◆ **WHAT THE TASK REQUIRES**:
Every line below from the one containing "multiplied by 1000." to the final line must be reproduced exactly, and no other line may appear in the answer.

*** Opening of DATA SEGMENT ***

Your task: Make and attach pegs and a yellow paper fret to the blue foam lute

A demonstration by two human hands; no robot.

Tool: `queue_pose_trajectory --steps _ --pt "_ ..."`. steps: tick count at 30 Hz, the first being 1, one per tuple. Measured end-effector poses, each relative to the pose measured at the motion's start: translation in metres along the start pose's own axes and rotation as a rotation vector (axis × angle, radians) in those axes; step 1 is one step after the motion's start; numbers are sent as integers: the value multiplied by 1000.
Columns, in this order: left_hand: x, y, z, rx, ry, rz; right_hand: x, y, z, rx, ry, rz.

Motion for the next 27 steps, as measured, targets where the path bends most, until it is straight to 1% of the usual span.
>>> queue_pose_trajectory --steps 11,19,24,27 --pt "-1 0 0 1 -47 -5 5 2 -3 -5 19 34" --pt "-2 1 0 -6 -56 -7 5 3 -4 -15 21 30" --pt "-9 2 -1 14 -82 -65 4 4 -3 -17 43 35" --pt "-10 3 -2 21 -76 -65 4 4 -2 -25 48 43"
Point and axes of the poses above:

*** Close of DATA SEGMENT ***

◆ **RESULT FOR THIS TASK**:
Tool: `queue_pose_trajectory --steps _ --pt "_ ..."`. steps: tick count at 30 Hz, the first being 1, one per tuple. Measured end-effector poses, each relative to the pose measured at the motion's start: translation in metres along the start pose's own axes and rotation as a rotation vector (axis × angle, radians) in those axes; step 1 is one step after the motion's start; numbers are sent as integers: the value multiplied by 1000.
Columns, in this order: left_hand: x, y, z, rx, ry, rz; right_hand: x, y, z, rx, ry, rz.

Motion for the next 27 steps, as measured, targets where the path bends most, until it is straight to 1% of the usual span.
>>> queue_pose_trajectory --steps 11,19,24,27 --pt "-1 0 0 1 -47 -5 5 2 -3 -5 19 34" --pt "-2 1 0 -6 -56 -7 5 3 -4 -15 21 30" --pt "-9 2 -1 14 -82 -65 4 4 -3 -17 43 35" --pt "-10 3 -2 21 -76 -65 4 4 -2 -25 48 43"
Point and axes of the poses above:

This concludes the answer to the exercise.